I'm probably being very naughty, but all the way through my life I've always wanted to kick out against what struck me as nonsense.

How about this, from a 'blurb' promoting a new CD from Aeon:

"Raphaël Cendo's music seizes us bodily or, more precisely, captures all our senses! His biography is a legend. Upon graduating from the Paris Conservatoire, the jury dared not grant him his full legitimacy. The institution bestowed only a second prix, but his music was already first. He had turned his back on his peers quite some time ago and chosen shortcuts at the risk of being misunderstood. The radical nature of his thinking asserted itself, and he invented the saturation.

The principle of this music is 'a thwarting of the limit, thanks to an excess of energy'. Releasing the instrumental energy, bringing the performer's body into the field of the composition, making the concert no longer a simple disaffected representation but a basic musical act, a sound ritual in which the performer is the officiant. This calls for mad virtuosity from the performers. The sound is metamorphosed. It is no longer a matter of planning but of losing oneself; it is no longer a matter of organising but of cutting a path in an unstable, wild and unknown world, for what is written as much as for he who plays it and he who receives it."


Lionel Harrsion

What's worrying is that they clearly think such hogwash will encourage people to buy the CD.  The sad fact is, it might.  :(

JimL

Wha???  ???  Sounds like a quote from a Japanese video game.  "All of your bases are belong to us"!

Paul Barasi

Wow: seize me bodily and capture all my senses ... ah, Moderator: it's music – but alas not as we'd know it. To be fair: there's good nonsense and bad nonsense, although there's little difficulty deciding in which bin this one belongs.

JimL

Quote from: petershott@btinternet.com on Monday 13 February 2012, 18:55
"Raphaël Cendo's music seizes us bodily or, more precisely, captures all our senses!
Is that kind of like Smell-o-vision?  :D

Mark Thomas

Quotethe jury dared not grant him his full legitimacy. The institution bestowed only a second prix
Sounds like the sort of excuse I used to cook up when I went home form school having failed dismally at some test or other. It's all pretty pathetic stuff.

JimL

Quote from: Mark Thomas on Monday 13 February 2012, 21:20
Quotethe jury dared not grant him his full legitimacy. The institution bestowed only a second prix
Sounds like the sort of excuse I used to cook up when I went home form school having failed dismally at some test or other. It's all pretty pathetic stuff.
Yes, evidently the first prix wasn't good enough for him!  Or somesuch. :P

kolaboy

I'm guessing his mom wrote it.

semloh

Well, I agree it's nonsense but, as somebody with only 'war comic German' and 'Allo, Allo! French', I am in no position to mock anyone's efforts at a language which is obviously not their own. You would think that the CD company would check with an English-speaker before printing it, though!  ;D

Mark Thomas

Quite. But then look at the tortured English of some cpo translations. Their mistake is to get an English-speaking German to translate German into English, whereas it should be translated by a German-speaking Englishman.

semloh

Yes, I agree.

I am reminded of the lengthy and increasingly amusing LP sleeves that used to accompany recordings of the trumpeter Maurice Andre, which were written in the wrong tense: instead of "at aged 16 he went to work in the mines" it would be "at age 16 he was going down the mines" and so on.   :)

Mark Thomas

We're the acoustics better down there, then?

Latvian

QuoteBut then look at the tortured English of some cpo translations.

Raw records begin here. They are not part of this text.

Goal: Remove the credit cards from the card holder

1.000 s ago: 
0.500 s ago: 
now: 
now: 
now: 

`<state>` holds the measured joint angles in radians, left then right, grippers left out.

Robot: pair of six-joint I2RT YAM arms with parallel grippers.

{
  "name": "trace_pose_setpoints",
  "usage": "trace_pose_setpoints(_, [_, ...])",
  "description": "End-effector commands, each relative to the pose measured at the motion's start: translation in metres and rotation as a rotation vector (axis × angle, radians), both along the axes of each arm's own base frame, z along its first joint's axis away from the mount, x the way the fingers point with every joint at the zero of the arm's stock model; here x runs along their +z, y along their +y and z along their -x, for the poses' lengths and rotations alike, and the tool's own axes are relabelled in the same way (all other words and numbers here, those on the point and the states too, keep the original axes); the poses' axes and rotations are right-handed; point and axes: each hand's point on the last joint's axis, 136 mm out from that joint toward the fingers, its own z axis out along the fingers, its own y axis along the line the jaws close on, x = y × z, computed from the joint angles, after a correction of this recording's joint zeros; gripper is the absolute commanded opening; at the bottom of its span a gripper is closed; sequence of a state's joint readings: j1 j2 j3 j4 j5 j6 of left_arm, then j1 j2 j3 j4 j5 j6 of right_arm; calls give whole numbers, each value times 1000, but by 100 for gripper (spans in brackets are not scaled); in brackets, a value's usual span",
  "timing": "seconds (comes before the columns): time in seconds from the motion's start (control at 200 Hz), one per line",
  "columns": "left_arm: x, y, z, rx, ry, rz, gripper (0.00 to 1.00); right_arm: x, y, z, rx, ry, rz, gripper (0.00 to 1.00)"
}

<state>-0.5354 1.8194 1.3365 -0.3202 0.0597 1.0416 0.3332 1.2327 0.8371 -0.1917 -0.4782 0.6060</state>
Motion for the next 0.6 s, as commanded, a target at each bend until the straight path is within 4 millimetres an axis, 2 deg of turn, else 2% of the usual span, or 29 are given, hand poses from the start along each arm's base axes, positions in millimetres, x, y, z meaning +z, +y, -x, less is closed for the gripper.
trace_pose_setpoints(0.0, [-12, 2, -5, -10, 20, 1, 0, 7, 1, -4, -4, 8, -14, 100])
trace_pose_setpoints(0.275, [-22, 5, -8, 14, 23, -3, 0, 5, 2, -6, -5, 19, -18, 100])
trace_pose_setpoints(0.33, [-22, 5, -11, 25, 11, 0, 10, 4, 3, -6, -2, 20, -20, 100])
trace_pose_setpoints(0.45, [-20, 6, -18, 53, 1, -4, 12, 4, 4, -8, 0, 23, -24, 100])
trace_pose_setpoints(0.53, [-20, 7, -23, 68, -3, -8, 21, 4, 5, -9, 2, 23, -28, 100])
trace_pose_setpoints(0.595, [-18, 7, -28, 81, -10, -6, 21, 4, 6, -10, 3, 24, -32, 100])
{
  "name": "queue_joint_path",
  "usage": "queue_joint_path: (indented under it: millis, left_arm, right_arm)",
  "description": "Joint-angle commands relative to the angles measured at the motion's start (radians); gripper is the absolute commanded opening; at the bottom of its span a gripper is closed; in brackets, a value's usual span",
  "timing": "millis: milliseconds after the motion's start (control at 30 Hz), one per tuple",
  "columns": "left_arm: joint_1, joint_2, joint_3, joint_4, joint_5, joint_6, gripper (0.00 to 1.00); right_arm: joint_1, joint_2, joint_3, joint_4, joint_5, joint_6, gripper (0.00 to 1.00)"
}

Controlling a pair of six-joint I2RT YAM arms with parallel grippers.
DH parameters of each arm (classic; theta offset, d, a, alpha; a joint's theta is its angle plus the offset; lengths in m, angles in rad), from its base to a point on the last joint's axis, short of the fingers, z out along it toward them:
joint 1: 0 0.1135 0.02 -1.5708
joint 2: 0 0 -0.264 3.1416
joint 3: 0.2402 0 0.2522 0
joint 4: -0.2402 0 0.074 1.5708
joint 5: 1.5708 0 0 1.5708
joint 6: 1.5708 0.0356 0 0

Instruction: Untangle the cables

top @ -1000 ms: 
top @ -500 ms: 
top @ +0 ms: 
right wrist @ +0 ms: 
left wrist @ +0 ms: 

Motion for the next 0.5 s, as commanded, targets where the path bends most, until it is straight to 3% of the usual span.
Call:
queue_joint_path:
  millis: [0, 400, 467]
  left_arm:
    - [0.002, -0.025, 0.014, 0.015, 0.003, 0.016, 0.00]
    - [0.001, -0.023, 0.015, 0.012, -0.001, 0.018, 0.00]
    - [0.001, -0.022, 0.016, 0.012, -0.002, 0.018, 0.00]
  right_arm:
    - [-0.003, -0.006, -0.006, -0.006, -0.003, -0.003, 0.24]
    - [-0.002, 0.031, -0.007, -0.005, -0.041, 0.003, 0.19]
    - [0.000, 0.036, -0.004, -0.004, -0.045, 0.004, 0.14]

Ah, but let us not overlook all those classic Eastern European program notes, especially Supraphon and Melodiya!

shamokin88

There was once a French LP of the Chausson piano trio, amongst other works; an old catalogue of mine just tells me "CCV 1016." It came with something by a then-current young Frenchman, a name like Bourel or Bourelle. The playing was not up to par but the rendering into English of the French notes was beyond belief.
It came close to being altogether incomprehensible. I wish I still had it to treat you to the surreal prose. Some collectors obtained it for that alone, never mind it was the only available recording of both the Chausson and the young Frenchman's efforts.

Best from Shamokin88

Christo

Just read the first post. Hahaha!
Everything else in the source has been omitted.